[Start of section]

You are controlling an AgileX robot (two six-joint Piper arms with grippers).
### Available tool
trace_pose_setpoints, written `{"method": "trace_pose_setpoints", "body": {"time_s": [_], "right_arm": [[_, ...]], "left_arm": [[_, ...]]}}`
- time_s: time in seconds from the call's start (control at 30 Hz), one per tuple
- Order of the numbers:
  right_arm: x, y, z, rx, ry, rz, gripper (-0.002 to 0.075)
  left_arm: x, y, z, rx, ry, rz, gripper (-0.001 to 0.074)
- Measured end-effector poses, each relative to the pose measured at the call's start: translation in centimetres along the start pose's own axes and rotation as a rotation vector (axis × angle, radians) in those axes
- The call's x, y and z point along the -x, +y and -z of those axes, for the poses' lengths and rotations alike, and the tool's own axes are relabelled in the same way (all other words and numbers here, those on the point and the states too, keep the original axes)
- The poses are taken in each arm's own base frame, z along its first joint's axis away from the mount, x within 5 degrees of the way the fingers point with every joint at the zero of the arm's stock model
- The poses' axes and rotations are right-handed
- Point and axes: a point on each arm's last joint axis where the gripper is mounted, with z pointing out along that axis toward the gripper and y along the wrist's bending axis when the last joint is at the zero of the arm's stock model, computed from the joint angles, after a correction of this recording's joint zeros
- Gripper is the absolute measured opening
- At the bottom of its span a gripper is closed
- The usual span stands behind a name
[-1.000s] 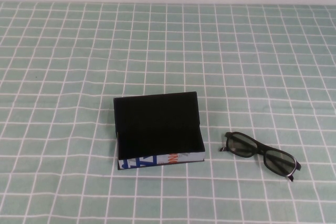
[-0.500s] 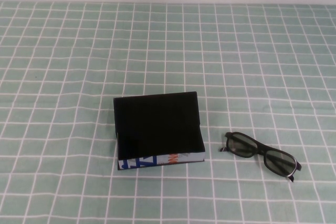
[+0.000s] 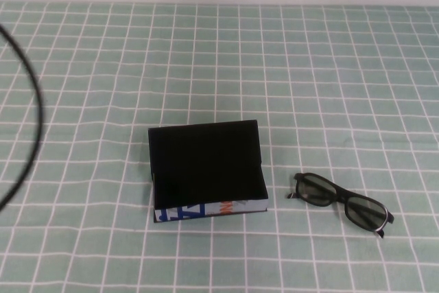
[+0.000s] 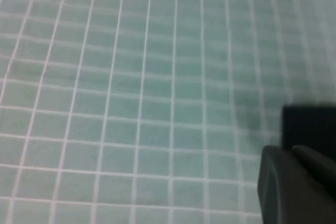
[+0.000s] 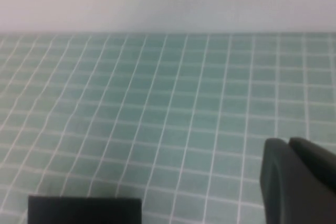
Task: Return glasses to glasses case
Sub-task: Pick up the glasses from the table
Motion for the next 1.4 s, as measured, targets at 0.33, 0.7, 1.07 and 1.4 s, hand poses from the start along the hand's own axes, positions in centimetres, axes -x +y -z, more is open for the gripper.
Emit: {"method": "trace_pose_setpoints", "body": {"time_s": [0.33,0.7,1.07,1.4], "right_arm": [[-2.6,-0.8,-5.2,0.002,0.283,0.157,-0.0015],[-5.7,-1.7,-9.8,0.146,0.529,0.564,0.0015],[-10.9,-1.4,-14.0,0.315,0.650,0.645,0.0283],[-16.0,-0.9,-16.0,0.339,0.728,0.660,0.0360]], "left_arm": [[1.6,-2.5,-9.5,-0.225,0.177,-0.221,-0.0006],[0.0,-4.3,-15.8,-0.458,0.403,-0.241,-0.0006],[-0.1,-4.5,-15.6,-0.488,0.411,-0.255,-0.0005],[-0.3,-4.6,-15.6,-0.503,0.414,-0.253,-0.0006]]}}
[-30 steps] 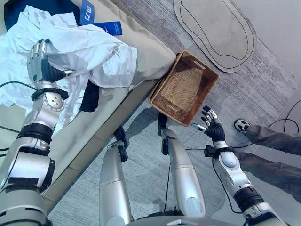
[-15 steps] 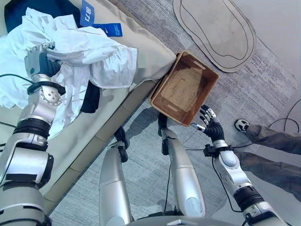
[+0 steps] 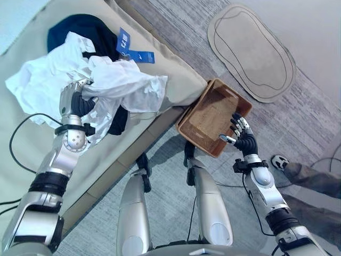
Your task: Pick up clothes into the bucket
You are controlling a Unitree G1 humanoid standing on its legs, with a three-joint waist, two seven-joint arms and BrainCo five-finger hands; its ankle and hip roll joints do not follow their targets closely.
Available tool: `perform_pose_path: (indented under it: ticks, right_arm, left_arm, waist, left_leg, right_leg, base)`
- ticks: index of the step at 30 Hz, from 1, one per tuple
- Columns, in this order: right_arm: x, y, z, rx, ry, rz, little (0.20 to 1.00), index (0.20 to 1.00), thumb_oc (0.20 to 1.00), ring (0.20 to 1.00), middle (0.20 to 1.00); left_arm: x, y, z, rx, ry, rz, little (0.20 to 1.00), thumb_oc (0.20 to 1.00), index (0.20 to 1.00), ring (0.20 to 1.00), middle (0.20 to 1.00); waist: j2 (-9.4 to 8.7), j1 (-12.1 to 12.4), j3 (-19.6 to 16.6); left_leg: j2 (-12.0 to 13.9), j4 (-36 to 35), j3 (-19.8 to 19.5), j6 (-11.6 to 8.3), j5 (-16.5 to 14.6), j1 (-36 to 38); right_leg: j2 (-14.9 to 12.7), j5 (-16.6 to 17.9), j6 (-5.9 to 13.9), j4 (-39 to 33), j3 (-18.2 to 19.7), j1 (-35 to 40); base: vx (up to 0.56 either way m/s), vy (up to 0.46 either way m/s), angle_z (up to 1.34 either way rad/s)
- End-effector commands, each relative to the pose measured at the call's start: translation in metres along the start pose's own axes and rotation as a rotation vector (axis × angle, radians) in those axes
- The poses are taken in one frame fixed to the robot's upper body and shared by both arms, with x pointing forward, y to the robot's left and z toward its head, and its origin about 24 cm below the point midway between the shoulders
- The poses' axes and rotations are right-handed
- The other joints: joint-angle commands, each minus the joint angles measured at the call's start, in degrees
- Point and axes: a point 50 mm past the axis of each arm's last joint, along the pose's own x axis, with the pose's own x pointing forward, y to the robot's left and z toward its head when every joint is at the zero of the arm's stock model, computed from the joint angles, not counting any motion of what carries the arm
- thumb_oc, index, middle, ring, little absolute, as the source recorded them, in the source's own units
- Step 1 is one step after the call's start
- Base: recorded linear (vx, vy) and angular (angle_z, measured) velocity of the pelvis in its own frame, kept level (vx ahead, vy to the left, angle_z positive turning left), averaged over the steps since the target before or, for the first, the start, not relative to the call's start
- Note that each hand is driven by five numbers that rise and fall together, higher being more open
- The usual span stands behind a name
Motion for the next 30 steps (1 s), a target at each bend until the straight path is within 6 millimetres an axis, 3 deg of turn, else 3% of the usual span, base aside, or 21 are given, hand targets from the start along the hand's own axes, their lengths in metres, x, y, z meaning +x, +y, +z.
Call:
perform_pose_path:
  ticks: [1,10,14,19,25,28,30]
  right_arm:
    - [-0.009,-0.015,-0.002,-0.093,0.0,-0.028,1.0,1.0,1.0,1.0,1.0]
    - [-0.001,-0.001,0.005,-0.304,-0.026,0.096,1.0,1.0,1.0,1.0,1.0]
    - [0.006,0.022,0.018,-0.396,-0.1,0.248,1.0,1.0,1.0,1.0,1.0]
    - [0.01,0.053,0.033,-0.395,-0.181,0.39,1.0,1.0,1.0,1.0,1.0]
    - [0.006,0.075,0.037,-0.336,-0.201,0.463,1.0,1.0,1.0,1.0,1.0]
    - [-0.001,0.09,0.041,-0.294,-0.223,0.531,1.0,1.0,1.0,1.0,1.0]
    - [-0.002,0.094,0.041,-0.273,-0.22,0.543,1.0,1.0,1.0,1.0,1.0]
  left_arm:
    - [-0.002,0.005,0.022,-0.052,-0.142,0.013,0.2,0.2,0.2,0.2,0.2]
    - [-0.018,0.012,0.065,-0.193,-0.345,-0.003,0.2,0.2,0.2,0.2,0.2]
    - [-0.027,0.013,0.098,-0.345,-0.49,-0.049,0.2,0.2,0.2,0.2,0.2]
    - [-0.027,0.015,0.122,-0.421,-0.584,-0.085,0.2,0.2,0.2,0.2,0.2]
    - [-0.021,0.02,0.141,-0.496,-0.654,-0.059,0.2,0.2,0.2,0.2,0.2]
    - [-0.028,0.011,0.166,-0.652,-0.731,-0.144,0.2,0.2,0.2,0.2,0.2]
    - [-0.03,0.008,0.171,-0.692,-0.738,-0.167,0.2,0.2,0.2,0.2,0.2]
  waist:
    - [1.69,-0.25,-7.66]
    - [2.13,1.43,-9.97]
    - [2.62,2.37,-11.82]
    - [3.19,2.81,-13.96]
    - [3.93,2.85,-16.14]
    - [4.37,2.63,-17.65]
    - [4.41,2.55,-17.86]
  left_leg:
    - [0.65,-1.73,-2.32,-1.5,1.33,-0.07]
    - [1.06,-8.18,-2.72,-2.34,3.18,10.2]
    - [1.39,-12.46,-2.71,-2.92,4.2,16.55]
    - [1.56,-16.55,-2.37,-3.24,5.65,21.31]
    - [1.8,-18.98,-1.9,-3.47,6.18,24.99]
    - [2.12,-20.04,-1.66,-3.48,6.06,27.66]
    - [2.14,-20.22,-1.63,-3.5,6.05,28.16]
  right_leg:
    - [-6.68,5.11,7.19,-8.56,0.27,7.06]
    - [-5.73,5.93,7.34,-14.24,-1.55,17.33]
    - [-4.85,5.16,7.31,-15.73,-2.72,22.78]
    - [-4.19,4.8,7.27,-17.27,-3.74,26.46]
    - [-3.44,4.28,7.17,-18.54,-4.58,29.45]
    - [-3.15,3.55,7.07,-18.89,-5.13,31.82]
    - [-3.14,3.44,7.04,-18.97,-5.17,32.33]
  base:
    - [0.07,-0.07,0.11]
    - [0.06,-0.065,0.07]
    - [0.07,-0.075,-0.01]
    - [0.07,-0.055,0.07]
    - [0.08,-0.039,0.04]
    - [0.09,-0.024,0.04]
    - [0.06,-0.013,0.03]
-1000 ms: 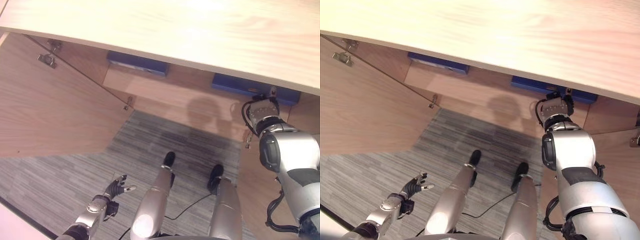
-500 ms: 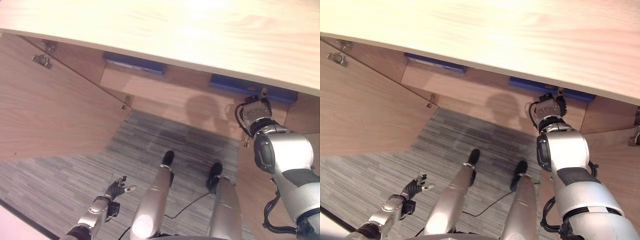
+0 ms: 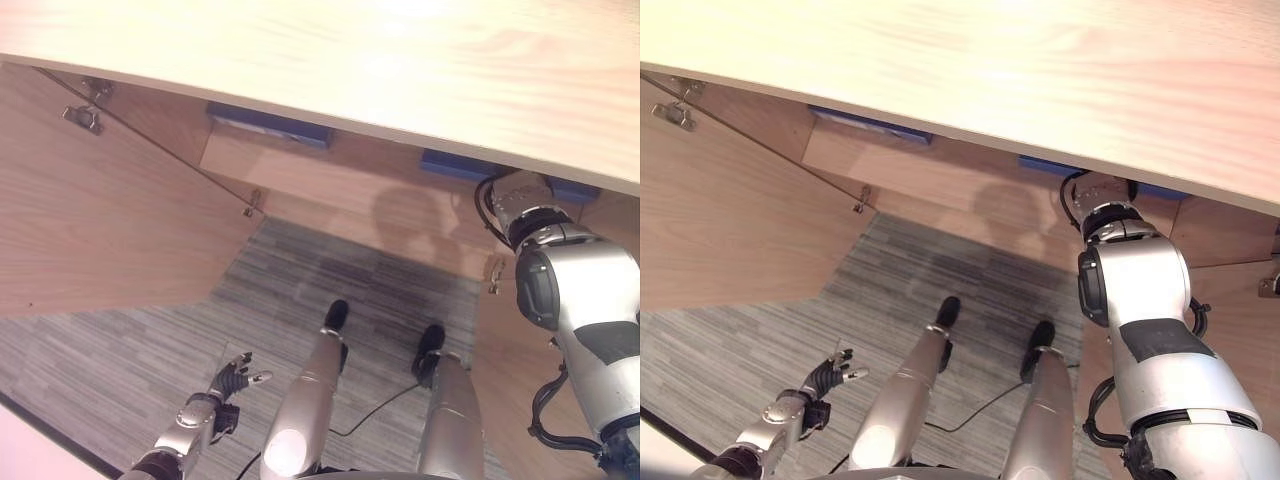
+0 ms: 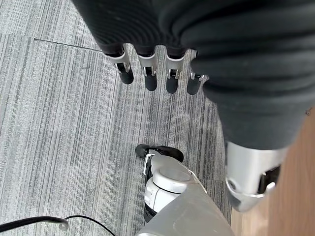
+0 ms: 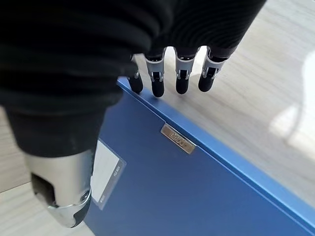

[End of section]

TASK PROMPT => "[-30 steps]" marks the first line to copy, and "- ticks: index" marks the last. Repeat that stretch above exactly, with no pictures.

ANSWER TO THE EXERCISE =>
[-30 steps] 
[-15 steps] 
[+0 steps] 
Your task: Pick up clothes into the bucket
You are controlling a Unitree G1 humanoid standing on its legs, with a three-joint waist, two seven-joint arms and BrainCo five-finger hands; its ankle and hip roll joints do not follow their targets closely.
Available tool: `perform_pose_path: (indented under it: ticks, right_arm, left_arm, waist, left_leg, right_leg, base)`
- ticks: index of the step at 30 Hz, from 1, one per tuple

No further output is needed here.